WHAT IS EXPECTED:
Would you count the lines below that contain the string "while" and reply with that number only?
MATERIAL TO PROCESS Start Marker
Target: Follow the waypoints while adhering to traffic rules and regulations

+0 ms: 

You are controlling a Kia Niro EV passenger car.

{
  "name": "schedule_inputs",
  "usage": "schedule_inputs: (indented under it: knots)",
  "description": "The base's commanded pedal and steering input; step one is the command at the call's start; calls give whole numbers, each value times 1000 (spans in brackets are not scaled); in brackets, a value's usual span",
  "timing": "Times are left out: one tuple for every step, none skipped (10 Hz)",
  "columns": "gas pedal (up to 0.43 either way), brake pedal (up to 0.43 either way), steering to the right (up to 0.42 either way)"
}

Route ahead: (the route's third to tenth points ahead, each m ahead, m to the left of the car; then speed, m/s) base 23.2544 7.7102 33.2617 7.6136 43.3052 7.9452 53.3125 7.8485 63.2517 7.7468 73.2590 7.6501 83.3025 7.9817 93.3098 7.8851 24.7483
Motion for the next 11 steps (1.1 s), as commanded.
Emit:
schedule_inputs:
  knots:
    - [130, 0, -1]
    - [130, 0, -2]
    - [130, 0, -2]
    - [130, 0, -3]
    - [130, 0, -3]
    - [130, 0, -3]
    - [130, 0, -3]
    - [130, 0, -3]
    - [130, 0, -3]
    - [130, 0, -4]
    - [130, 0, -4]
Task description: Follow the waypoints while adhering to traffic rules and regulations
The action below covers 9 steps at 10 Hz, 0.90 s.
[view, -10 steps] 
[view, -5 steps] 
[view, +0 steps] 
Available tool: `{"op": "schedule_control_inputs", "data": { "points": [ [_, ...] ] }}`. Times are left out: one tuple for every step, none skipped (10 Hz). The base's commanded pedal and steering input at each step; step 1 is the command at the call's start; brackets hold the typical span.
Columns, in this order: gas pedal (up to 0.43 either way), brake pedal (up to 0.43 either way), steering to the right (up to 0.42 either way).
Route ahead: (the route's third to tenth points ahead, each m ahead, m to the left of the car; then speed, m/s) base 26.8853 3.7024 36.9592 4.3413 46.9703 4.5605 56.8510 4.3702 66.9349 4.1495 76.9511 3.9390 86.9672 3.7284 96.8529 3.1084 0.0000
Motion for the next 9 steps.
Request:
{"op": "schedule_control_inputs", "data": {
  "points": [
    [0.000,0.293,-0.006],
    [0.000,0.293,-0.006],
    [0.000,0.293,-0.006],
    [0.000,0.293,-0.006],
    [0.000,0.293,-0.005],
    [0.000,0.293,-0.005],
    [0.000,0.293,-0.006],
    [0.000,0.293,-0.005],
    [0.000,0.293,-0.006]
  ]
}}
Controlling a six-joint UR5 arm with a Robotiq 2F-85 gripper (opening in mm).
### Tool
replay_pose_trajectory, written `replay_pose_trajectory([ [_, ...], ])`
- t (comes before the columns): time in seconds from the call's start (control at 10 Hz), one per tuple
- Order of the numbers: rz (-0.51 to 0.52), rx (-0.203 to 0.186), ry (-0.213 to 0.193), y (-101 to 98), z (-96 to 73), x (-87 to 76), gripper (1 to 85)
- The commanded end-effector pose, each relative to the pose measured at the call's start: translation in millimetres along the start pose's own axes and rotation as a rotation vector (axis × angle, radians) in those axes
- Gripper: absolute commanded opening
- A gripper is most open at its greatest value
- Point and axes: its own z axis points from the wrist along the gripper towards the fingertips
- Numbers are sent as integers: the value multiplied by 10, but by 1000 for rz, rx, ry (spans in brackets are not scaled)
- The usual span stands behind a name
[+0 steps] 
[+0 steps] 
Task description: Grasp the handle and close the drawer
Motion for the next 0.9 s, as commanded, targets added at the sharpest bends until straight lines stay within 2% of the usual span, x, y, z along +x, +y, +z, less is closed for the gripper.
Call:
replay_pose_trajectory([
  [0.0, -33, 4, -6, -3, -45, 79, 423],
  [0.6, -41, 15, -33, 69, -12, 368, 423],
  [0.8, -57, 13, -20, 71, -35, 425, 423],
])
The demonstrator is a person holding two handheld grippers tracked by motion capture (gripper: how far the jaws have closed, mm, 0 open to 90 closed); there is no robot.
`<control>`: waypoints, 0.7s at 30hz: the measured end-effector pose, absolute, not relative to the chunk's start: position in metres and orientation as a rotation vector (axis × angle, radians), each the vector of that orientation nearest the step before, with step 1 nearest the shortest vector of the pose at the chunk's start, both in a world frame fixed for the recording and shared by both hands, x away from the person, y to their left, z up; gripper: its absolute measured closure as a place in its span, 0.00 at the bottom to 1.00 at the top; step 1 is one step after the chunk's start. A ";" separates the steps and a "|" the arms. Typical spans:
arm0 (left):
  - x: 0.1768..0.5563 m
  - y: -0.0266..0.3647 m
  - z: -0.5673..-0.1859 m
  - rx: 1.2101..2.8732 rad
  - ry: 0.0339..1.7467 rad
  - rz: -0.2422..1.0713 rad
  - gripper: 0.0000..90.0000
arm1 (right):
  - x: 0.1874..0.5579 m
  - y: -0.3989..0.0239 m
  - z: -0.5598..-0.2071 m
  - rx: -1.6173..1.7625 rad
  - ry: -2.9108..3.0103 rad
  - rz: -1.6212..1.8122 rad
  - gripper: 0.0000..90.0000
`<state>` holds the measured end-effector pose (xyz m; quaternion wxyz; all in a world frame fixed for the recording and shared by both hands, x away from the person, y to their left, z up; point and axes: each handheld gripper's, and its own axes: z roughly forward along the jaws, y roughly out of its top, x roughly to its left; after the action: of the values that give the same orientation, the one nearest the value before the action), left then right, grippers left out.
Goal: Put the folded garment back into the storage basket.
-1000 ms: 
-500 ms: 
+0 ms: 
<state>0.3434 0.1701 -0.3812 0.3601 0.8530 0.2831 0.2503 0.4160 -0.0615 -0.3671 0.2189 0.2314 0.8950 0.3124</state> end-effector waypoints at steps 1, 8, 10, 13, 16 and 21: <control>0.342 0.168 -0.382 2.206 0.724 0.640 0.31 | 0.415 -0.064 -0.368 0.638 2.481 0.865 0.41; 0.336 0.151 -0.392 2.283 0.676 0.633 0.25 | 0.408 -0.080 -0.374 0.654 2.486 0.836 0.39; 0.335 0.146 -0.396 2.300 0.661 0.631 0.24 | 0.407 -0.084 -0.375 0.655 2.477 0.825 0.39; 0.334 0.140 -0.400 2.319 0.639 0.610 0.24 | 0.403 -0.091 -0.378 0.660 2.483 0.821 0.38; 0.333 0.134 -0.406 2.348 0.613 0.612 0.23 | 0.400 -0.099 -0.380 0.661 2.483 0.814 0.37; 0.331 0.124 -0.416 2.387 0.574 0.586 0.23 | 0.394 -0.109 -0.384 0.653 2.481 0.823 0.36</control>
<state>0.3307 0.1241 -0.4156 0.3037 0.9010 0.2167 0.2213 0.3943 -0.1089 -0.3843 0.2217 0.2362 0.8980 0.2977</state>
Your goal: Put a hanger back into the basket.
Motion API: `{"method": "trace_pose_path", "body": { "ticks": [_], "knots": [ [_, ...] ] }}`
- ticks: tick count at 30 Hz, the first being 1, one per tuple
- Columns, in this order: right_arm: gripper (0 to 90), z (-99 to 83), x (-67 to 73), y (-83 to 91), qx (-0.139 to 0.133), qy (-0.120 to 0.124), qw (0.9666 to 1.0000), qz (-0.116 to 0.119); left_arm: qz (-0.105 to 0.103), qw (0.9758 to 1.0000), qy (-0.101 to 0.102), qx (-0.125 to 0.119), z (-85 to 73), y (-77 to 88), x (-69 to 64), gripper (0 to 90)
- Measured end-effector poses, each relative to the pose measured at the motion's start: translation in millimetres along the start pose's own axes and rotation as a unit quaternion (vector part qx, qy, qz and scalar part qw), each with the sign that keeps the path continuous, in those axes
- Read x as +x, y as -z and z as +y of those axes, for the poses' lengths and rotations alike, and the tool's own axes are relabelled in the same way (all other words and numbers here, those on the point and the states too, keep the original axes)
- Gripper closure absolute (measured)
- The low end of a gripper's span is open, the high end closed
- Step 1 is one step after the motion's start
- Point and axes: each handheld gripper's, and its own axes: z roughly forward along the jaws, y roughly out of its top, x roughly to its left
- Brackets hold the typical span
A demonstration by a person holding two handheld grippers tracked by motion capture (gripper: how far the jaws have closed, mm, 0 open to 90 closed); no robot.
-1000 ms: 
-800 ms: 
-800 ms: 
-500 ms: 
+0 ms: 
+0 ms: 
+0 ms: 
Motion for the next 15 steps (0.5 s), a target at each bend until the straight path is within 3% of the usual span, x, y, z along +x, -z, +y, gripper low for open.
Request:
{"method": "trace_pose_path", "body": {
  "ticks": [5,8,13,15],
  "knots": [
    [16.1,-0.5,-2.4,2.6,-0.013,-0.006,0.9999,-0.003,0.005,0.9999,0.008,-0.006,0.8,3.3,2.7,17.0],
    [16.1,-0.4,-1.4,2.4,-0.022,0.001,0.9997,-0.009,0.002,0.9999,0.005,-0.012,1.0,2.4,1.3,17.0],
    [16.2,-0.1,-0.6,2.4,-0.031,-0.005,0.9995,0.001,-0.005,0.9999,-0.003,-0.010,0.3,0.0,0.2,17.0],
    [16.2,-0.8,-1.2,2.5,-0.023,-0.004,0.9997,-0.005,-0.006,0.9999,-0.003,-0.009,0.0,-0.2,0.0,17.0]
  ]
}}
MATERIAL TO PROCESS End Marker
TASK ANSWER:
2